Щербинин надел пиджак, пожал плечами, мельком глянул в стенное зеркало. Пиджак был хорошо почищен и- отглажен, от него приятно пахло ромашкой, — духами побрызгала, что ли? — и сидел он ловко, молодо. И брюки — как он только не заметил утром! — были отутюжены, стрелки наведены. Когда успела только? До рассвета они просидели с Кимом здесь, он и спал не больше двух часов.
— Спасибо, Глаша, — сказал Щербинин, встретив в коридоре вопросительно-тревожный и страдающий взгляд. — Ты, наверно, и не спала еще?
Она стояла с веником в руке и безмолвно ждала, когда он пройдет.
— Ты что, и за уборщицу? — спросил Щербинин, не дождавшись ответа.
— В яслях она, — сказала Глаша, волнуясь и краснея совсем по-девичьи. — Ребеночка понесла, скоро придет. — И обежала его глазами, ощупала всего, поправила мысленно чуть смятый воротник рубашки.

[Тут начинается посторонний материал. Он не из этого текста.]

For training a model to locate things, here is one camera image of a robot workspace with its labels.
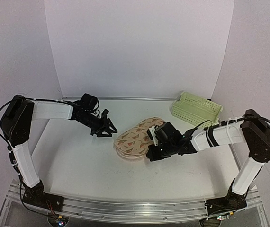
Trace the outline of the floral mesh laundry bag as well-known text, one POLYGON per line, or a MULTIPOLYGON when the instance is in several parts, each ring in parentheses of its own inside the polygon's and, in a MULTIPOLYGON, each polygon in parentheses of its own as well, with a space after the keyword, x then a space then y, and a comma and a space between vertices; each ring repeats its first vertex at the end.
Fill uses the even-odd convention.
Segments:
POLYGON ((147 130, 153 126, 160 126, 165 121, 158 117, 147 118, 133 128, 125 131, 114 141, 116 153, 126 160, 143 158, 148 152, 148 146, 153 144, 147 130))

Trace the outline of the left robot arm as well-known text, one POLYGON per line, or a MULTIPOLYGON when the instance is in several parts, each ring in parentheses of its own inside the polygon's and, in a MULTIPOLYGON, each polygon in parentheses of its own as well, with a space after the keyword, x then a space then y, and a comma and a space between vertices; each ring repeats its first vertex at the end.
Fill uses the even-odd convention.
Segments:
POLYGON ((84 94, 74 102, 51 99, 35 99, 15 95, 5 103, 0 111, 0 137, 6 142, 12 167, 19 177, 22 204, 32 205, 50 212, 61 211, 64 198, 46 193, 29 151, 29 139, 32 122, 39 119, 62 119, 77 121, 90 128, 90 134, 98 138, 112 137, 117 133, 108 118, 107 109, 99 110, 99 100, 90 94, 84 94))

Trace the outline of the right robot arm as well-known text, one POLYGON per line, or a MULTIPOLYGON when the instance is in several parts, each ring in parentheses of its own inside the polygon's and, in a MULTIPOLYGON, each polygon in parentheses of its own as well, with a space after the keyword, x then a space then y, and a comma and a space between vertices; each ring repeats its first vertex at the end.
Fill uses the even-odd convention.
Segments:
POLYGON ((146 156, 151 162, 175 154, 191 155, 223 146, 228 146, 232 151, 237 148, 247 151, 247 158, 242 161, 227 194, 206 200, 209 216, 244 209, 251 184, 270 161, 270 122, 253 109, 246 110, 241 117, 230 118, 209 127, 196 126, 185 133, 180 133, 170 122, 165 122, 152 126, 147 134, 152 144, 146 156))

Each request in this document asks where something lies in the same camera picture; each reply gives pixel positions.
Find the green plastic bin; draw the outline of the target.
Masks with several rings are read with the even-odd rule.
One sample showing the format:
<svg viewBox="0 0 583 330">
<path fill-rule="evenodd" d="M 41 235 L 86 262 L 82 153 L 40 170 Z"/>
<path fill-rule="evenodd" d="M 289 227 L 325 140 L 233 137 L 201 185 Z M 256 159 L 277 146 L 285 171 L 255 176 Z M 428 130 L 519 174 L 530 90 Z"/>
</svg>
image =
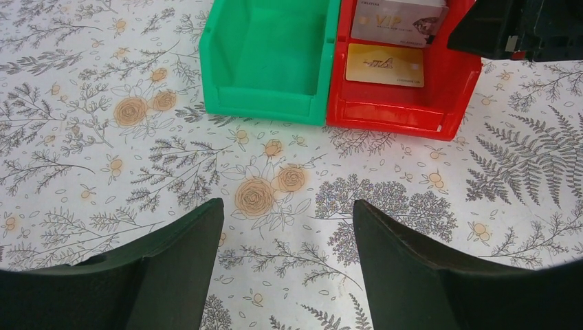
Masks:
<svg viewBox="0 0 583 330">
<path fill-rule="evenodd" d="M 215 1 L 199 41 L 215 115 L 325 124 L 339 1 Z"/>
</svg>

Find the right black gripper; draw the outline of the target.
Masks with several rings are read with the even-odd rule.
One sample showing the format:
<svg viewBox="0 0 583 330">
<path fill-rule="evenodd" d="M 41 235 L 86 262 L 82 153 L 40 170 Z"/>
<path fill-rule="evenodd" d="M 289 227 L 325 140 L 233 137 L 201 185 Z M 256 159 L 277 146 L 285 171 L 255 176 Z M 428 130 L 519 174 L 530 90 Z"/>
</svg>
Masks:
<svg viewBox="0 0 583 330">
<path fill-rule="evenodd" d="M 447 47 L 493 60 L 581 60 L 582 1 L 477 0 Z"/>
</svg>

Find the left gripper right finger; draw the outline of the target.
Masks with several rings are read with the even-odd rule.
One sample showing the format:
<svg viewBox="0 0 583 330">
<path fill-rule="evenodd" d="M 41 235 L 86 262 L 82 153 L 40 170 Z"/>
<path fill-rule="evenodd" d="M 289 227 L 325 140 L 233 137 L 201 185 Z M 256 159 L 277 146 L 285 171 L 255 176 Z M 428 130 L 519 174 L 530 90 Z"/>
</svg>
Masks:
<svg viewBox="0 0 583 330">
<path fill-rule="evenodd" d="M 581 329 L 582 262 L 530 270 L 458 251 L 365 200 L 353 227 L 375 329 Z"/>
</svg>

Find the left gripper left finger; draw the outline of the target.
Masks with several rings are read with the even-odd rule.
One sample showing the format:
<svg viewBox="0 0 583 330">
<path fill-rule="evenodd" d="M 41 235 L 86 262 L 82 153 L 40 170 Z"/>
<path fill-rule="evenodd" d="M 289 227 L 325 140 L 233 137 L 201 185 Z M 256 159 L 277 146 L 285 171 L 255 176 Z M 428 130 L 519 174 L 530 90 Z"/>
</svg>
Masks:
<svg viewBox="0 0 583 330">
<path fill-rule="evenodd" d="M 2 329 L 198 329 L 223 227 L 215 198 L 76 265 L 1 272 Z"/>
</svg>

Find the red plastic bin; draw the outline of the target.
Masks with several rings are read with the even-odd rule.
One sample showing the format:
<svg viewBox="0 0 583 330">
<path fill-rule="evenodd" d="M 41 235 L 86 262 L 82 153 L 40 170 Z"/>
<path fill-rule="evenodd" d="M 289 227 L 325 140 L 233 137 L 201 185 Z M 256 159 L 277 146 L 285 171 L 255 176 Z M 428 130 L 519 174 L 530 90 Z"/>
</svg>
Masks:
<svg viewBox="0 0 583 330">
<path fill-rule="evenodd" d="M 450 33 L 472 2 L 448 1 L 449 13 L 432 45 L 418 48 L 423 52 L 424 86 L 421 88 L 346 79 L 349 44 L 406 47 L 351 38 L 357 2 L 343 1 L 340 5 L 327 125 L 451 140 L 457 134 L 482 67 L 478 56 L 447 47 Z"/>
</svg>

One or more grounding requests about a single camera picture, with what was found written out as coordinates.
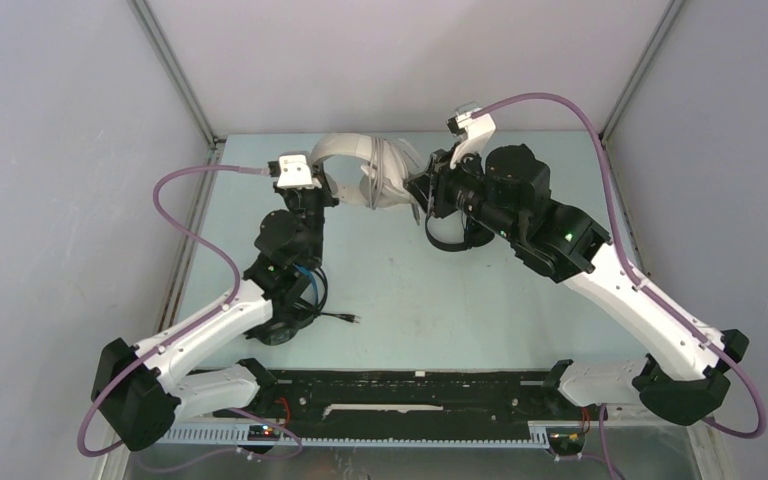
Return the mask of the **white gaming headset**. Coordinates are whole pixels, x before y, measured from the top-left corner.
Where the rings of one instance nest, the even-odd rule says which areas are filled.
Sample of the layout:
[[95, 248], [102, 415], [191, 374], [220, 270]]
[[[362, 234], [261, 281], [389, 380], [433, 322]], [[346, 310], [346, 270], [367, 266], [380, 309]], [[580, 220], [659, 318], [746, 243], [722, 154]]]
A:
[[407, 140], [359, 133], [330, 133], [315, 144], [310, 156], [311, 165], [323, 167], [326, 161], [335, 157], [359, 161], [362, 175], [355, 186], [341, 184], [326, 175], [334, 198], [371, 210], [408, 205], [414, 221], [420, 222], [418, 201], [406, 188], [409, 177], [421, 172], [420, 155]]

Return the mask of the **small black on-ear headphones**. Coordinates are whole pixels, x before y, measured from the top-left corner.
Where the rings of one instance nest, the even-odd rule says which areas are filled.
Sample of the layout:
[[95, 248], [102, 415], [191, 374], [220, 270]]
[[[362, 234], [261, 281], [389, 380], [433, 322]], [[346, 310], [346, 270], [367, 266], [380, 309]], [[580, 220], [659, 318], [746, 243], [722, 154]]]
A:
[[489, 245], [495, 234], [463, 213], [445, 218], [427, 216], [424, 232], [430, 244], [446, 253], [461, 253]]

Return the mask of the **black headset with blue band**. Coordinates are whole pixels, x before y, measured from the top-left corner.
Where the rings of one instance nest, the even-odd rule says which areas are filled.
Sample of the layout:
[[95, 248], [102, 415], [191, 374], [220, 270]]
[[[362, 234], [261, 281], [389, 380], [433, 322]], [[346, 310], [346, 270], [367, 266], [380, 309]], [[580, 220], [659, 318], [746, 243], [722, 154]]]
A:
[[327, 274], [322, 267], [313, 270], [299, 267], [299, 271], [308, 280], [309, 287], [313, 290], [311, 301], [302, 297], [294, 300], [289, 306], [273, 308], [273, 316], [267, 322], [253, 327], [244, 333], [247, 340], [257, 340], [266, 346], [278, 346], [292, 340], [296, 334], [313, 324], [323, 316], [332, 317], [349, 324], [359, 324], [361, 317], [351, 313], [333, 313], [325, 310], [329, 282]]

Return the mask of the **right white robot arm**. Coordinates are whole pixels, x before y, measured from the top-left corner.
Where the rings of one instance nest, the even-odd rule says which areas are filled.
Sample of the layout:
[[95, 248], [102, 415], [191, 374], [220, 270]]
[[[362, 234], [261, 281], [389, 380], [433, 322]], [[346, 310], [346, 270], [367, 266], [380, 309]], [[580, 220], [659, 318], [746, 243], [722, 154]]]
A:
[[579, 407], [641, 405], [689, 426], [723, 404], [728, 370], [742, 359], [747, 337], [698, 320], [681, 324], [675, 302], [654, 300], [655, 286], [623, 268], [604, 227], [552, 198], [550, 169], [528, 146], [503, 146], [462, 161], [452, 151], [436, 151], [406, 188], [430, 217], [464, 215], [456, 251], [506, 240], [526, 267], [589, 299], [645, 347], [644, 356], [614, 364], [558, 361], [541, 392], [548, 414], [566, 418]]

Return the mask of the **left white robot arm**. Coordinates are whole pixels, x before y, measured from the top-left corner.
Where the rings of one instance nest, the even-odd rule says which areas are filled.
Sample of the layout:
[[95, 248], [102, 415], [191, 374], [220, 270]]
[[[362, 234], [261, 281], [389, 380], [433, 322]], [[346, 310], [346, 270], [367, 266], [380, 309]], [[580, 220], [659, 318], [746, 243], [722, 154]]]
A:
[[103, 347], [91, 390], [101, 413], [132, 452], [179, 421], [219, 410], [264, 416], [276, 403], [275, 380], [254, 359], [199, 373], [198, 365], [231, 340], [288, 317], [308, 288], [305, 270], [322, 260], [324, 213], [338, 200], [317, 174], [306, 183], [277, 181], [285, 206], [267, 214], [254, 242], [259, 254], [245, 271], [231, 268], [232, 287], [181, 323], [135, 344]]

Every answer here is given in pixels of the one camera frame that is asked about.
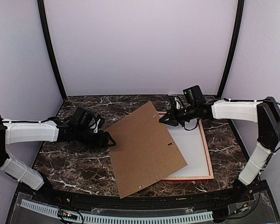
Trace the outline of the brown cardboard backing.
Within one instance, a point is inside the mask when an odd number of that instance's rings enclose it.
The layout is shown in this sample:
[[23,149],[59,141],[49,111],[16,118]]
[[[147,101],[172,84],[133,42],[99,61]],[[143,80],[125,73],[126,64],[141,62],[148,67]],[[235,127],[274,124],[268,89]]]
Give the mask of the brown cardboard backing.
[[107,128],[116,141],[109,155],[119,197],[132,195],[187,166],[152,102]]

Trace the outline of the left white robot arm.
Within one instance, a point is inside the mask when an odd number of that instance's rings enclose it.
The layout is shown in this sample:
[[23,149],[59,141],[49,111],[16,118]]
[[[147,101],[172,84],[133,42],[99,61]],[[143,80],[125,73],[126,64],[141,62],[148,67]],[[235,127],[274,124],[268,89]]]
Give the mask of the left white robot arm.
[[83,115],[66,119],[55,117],[44,121],[13,121],[0,116],[0,170],[7,175],[38,191],[38,196],[46,203],[56,200],[56,192],[50,182],[39,172],[6,151],[6,146],[22,142],[79,142],[91,149],[116,146],[107,131],[101,130],[102,117]]

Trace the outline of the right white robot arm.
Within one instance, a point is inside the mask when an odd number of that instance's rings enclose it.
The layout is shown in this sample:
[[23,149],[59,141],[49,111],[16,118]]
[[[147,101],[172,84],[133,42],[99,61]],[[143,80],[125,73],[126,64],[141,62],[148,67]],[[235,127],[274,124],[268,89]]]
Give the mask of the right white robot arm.
[[255,148],[236,179],[239,185],[229,191],[229,199],[234,203],[240,202],[247,194],[245,186],[266,169],[280,149],[280,103],[273,97],[256,100],[197,99],[185,106],[179,97],[174,97],[170,109],[160,117],[159,122],[185,128],[186,123],[194,119],[239,121],[255,131]]

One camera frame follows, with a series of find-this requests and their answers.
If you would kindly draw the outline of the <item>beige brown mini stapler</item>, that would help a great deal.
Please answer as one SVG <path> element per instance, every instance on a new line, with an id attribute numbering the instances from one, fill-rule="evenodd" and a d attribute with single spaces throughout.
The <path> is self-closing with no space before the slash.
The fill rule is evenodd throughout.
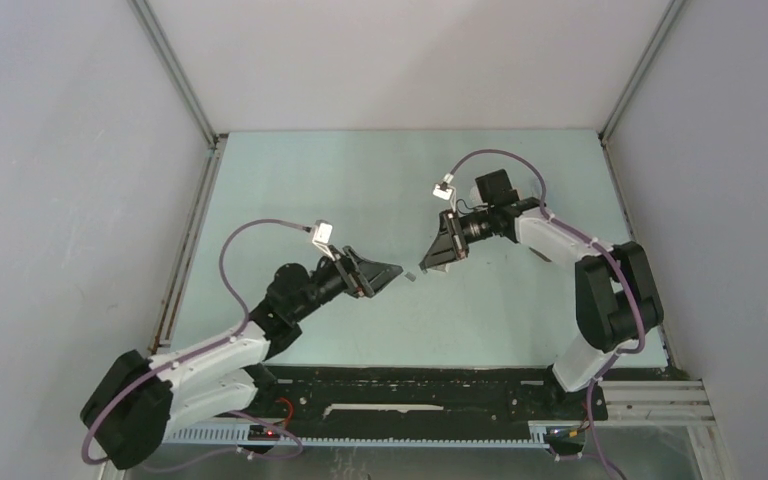
<path id="1" fill-rule="evenodd" d="M 553 262 L 553 260 L 551 260 L 549 257 L 547 257 L 546 255 L 544 255 L 544 254 L 543 254 L 543 253 L 541 253 L 540 251 L 538 251 L 538 250 L 536 250 L 536 249 L 534 249 L 534 248 L 530 248 L 530 247 L 529 247 L 529 250 L 530 250 L 532 253 L 534 253 L 534 254 L 535 254 L 537 257 L 539 257 L 541 260 L 543 260 L 544 262 L 547 262 L 547 263 L 552 263 L 552 262 Z"/>

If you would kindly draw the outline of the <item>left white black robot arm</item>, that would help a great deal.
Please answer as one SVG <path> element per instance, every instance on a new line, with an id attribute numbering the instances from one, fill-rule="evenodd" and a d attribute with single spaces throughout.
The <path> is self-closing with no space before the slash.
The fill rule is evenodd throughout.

На улице было солнечно и просторно. Летняя голубизна неба уже подернулась дымкой усиливающегося зноя, солнце сверкало и плавилось в тихих водах залива, где прежде, вплоть до темной стены соснового бора на другом берегу, размещалась Хмелевка. Эта центральная улица теперь была крайней и осталась единственной от старого села. Здесь стояли кирпичные купеческие дома, приземистые и тяжелые, как доты, сохранились и прочие казенные учреждения: почта и телеграф, отделение госбанка, редакция районной газеты, райфо, Дом культуры. Все на этой улице осталось таким, каким было двадцать лет назад, хотя село изменилось неузнаваемо.
Прежде оно лежало в тесной долине и степной простор начинался от райкома, от этой крайней улицы, теперь же село как бы перескочило через нее на левую сторону, взобралось на взгорье, и «центральная» улица оказалась позади, зажатая пустынным заливом и новым; селом, вольно уходящим в степь.